For support in English, ask for help at ReSwitched on Discord.
If you appreciate this guide, I accept Donations.


For complete guides to homebrew and custom firmware for other devices, check out Hacks.Guide.


Thoroughly read all of the introductory pages (including this one!) before proceeding.

This guide is available in other languages! Click the icon at the top right of the page to change the language.
Alternatively, click here to help to keep these translations up to date.

What is Homebrew?

Homebrew usually refers to software that is not authorized by Nintendo. This includes homebrew tools, applications, games, and emulators.

If your device is on firmware version 2.0.0 - 3.0.0, running homebrew on your device is 100% free using just the system browser. Lower firmware versions can update to 3.0.0 with the use of a game card. Higher firmware versions can block future updates in order to assure access to future exploits. If your device is on firmware version 1.0.0, you can run homebrew via a copy of the Japanese version of Puyo Puyo Tetris S.

What is Custom Firmware?

When released, Custom Firmware (“CFW”) will enable you to use more advanced hacks that userland homebrew can’t easily do. It is currently in development, and has a release scheduled for June 2018. For more details, see FAQ: Fusée Gelée.

Additionally, depending on available development time, it is possible that devices on firmware version 1.0.0 may see an earlier release of CFW due to a software-only vulnerability which is not present on later firmware versions.

If your device is on firmware version 1.0.0 and you are interested in early CFW access, your best current option is to follow this guide’s Blocking Updates page, pick up a Japanese copy of Puyo Puyo Tetris (which will be required for early 1.0.0 Custom Firmware), and wait patiently for a CFW release.

If your device is on a firmware version >=3.0.1, your best current option is to follow this guide’s Blocking Updates page and wait patiently for a CFW release.

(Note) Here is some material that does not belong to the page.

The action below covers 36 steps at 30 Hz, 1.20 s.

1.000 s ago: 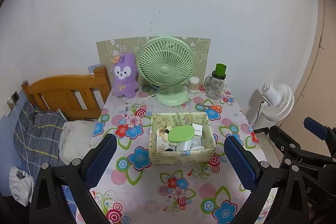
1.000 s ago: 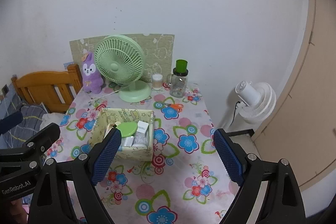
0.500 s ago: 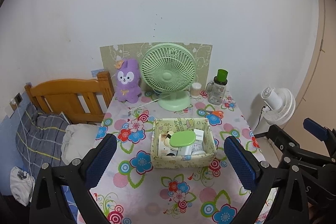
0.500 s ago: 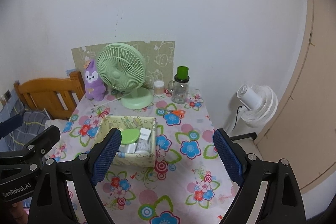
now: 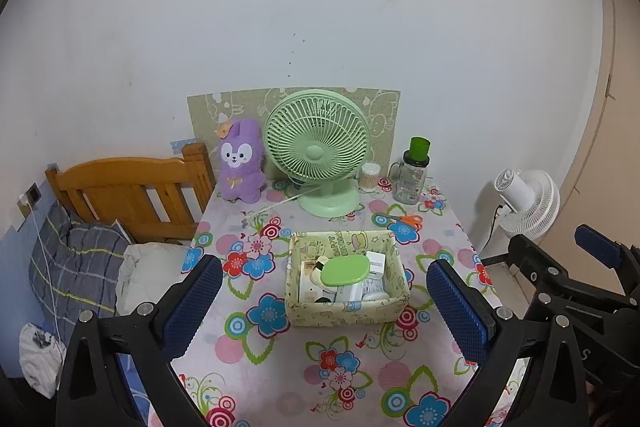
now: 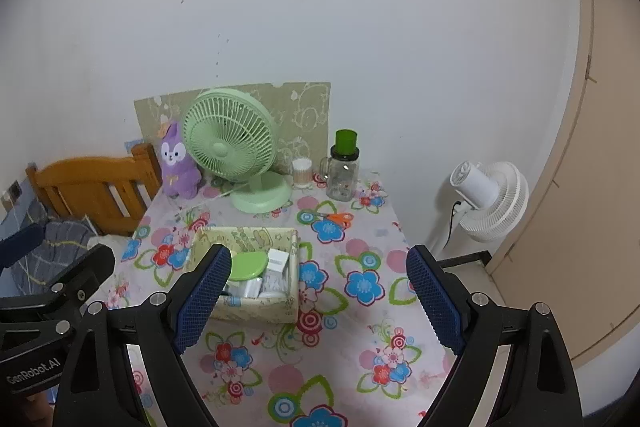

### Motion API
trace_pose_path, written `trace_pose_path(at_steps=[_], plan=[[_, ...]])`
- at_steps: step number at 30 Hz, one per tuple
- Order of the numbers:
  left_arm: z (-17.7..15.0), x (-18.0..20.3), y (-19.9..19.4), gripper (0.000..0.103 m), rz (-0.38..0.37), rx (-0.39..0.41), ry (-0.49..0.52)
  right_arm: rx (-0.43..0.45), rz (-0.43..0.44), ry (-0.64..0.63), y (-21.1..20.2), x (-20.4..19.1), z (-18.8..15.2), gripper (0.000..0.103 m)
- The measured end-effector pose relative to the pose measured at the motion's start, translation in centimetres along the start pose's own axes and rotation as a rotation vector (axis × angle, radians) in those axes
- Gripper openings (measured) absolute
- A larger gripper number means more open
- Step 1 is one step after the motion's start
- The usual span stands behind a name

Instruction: Organize rigid objects

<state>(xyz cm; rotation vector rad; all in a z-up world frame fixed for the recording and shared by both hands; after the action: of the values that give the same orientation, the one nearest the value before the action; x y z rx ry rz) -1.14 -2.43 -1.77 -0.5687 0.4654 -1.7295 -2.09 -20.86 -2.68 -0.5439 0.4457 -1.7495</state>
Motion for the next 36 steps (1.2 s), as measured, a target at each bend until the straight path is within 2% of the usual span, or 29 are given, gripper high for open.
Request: trace_pose_path(at_steps=[9,36], plan=[[0.2,0.6,0.3,0.103,-0.012,-0.005,0.024,0.003,-0.01,0.016,0.0,0.3,0.2,0.091],[0.3,-0.5,0.8,0.103,0.01,-0.013,0.003,0.004,-0.013,0.004,-0.2,-0.1,0.4,0.091]])
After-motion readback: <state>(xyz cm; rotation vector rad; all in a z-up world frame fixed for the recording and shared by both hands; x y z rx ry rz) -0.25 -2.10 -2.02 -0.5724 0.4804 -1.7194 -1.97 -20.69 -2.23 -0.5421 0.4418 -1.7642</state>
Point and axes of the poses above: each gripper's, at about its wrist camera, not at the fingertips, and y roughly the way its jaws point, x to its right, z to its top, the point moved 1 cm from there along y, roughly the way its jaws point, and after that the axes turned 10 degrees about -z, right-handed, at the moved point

What does this guide install?

This guide currently enables access to the Homebrew Launcher via a browser exploit, though “installed” is not a particularly good description. This is because the exploit must be re-run after every reboot in order to re-enable Homebrew Launcher access.

If you are familiar with iOS device “jailbreaking”, this idea could be considered analagous to a “semi-untethered jailbreak”.

What do I need to know before starting?

  • While Switch hacks are constantly progressing, they are not yet in a very user-friendly state. As such, this guide may require some technical understanding in order to troubleshoot any issues which may come up.
  • The scope of device modification is limited for most current homebrew, meaning there is little chance of data loss or console damage when using popular homebrew applications.
  • This guide will work on all Switch devices on firmwares from 1.0.0 to 3.0.0, with all other versions having planned future support for CFW. Instructions are included for blocking updates on devices with firmware versions >=3.0.1.
  • You will need a micro SD card for your device. It should be formatted as FAT32 and MBR, not GPT (most micro SD cards will be formatted this way by default).
  • If your Switch won’t read your larger than 32GB micro SD card without a System Update, you can use guiformat on Windows to format it as FAT32 with an Allocation Unit Size of 32K (32768).